Danach erhoben sich alle Kaasseler Jecken von ihren Plätzen, um ihre neuen Tollitäten zu begrüßen. Angeführt vom Prinzen Max I. (Körner), marschierten Prinzessin Maike I. (Remberg) und die Pagen Fabian (Derenbach) und Eva (Bauer) auf die Bühne. Nachdem der Prinzenführer der KG Kaasseler Jonge, Martin Dinier, die vier Kinder vorgestellt hatte, begeisterten diese den Saal mit ihrem neuen Sessionslied „Kaassel, schenk mir ein Lächeln“. Nach dieser Vorstellung sind sich alle Jecken einig: Das wird wieder einen tolle närrische Zeit in Oberkassel!

Nach den „Kleinen“ kamen dann auch die „Großen“ zu ihrem Recht: Die Senatspräsidentin der KG, Angelika Kleefuss, stellte den neuen Senator, Robert Müller, Zweigstellenleiter der Volksbank Bonn Rhein-Sieg in Oberkassel, vor.

Martin Dinier stellt das neue Kinderprinzenpaar der KG Kaasseler Jonge für die Session 2012 vor (v.l.n.r): Page Fabian (Derenbach), Prinz Max I. (Körner), Prinzessin Maike I. (Remberg) und Page Eva (Bauer).

Nach diesen „offiziellen“ Handlungen ging es auf der Bühne weiter mit einem bunten karnevalistischen Programm der Kaasseler Vereine. Den Anfang machte das Tanzcorps der Nixen vom Märchensee, das unter der Leitung von Christa Obermeier wieder einen mitreissenden Auftritt einstudiert hatte. Kein Wunder, dass die Tänzerinnen erst nach einer Zugabe wieder die Bühne verlassen durften. Dass schwungvolle Tänze beim Kaasseler Publikum ankommen, zeigten danach auch die Damen der KFD. Mit ihrer Fassung von Heidis Bergtanz hatten sie alle im Saal sofort auf ihrer Seite.

Nach soviel weiblichem Liebreiz bat dann Fritz Pacht von den Alten Kameraden das weit über die Grenzen Oberkassels bekannte Tambourcorps Grün-Weiß auf die Bühne. Gerade vom Generalappell der Beueler Stadtsoldaten zurück, gelang ihm wieder ein beeindruckender Auftritt, bei dem es auch seinen neuen „Hit“ Heidemarie sang und die Kaasseler Jonge zur Freude aller wibbeln ließ.

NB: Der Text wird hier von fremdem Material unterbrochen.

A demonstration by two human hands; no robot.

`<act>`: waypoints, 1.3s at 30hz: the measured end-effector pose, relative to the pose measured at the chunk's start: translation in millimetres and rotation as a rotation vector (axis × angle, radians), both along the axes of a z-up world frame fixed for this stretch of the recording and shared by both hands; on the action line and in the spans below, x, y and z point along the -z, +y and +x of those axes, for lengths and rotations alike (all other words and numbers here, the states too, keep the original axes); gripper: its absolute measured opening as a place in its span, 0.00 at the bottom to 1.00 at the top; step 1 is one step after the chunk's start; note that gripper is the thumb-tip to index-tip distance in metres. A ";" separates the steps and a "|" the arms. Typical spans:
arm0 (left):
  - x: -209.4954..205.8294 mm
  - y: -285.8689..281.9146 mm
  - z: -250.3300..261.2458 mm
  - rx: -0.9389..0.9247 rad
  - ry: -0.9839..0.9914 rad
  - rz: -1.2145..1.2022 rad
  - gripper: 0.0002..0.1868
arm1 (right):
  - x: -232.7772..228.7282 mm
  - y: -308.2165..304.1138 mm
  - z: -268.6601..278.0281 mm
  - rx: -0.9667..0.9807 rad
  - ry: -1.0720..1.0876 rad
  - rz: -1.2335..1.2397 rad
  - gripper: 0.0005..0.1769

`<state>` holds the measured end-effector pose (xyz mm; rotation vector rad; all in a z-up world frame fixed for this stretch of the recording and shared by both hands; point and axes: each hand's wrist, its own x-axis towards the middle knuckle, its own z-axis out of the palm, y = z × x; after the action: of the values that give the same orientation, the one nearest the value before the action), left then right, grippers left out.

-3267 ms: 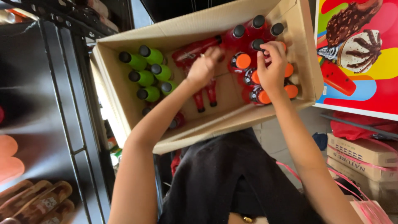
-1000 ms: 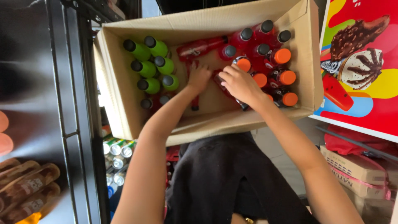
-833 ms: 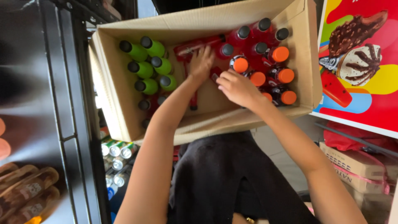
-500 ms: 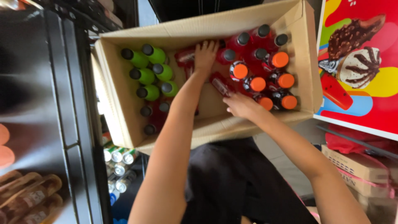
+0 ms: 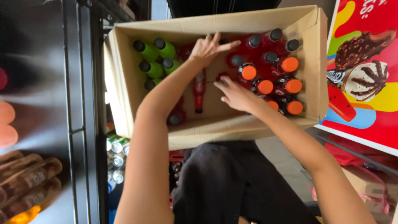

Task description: The person takes bottles of soda from a cardboard box and places them into a refrigerated display case. They handle both red and green bottles, arranging them on the shelves by hand.

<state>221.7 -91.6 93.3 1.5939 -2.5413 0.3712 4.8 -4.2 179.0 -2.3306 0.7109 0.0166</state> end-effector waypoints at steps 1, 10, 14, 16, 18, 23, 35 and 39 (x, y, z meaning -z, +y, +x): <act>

Dass Kaassel nicht nur sehr gute Musiker, sondern auch tolle Tänzer hervorbringt, bewiesen  danach die Alten Kameraden. Diese Männertanzgruppe fesselte das Publikum mit seiner besonderen Mischung von Anmut, Rhythmusgefühl und Akrobatik. Anschließend sorgte das Gesangsquartett „De Anjeschwemmte“ aus den Reihen der KG dafür, dass der Saal zu rheinischen Liedern kräftig mitsang und mitschunkelte. Spätestens als mit „Du bes Kaassel“ die inoffizielle Hymne des Ortes gesungen wurde, war klar: Die Kaasseler sind wieder auf karnevalistischer Betriebstemperatur!

Zum Abschluss des Programms heizte die Gruppe „De Fründe“ dem Saal noch einmal kräftig ein, bevor dann weit nach Mitternacht das Bühnenprogramm zu Ende ging. Viele ließen es sich jedoch nicht nehmen, auch danach noch fröhlich weiter zu feiern.

Dies war ein Auftakt nach Maß, nach dem klar ist: Der Karneval kann kommen, Kaassel freut sich lächelnd auf die neue Session!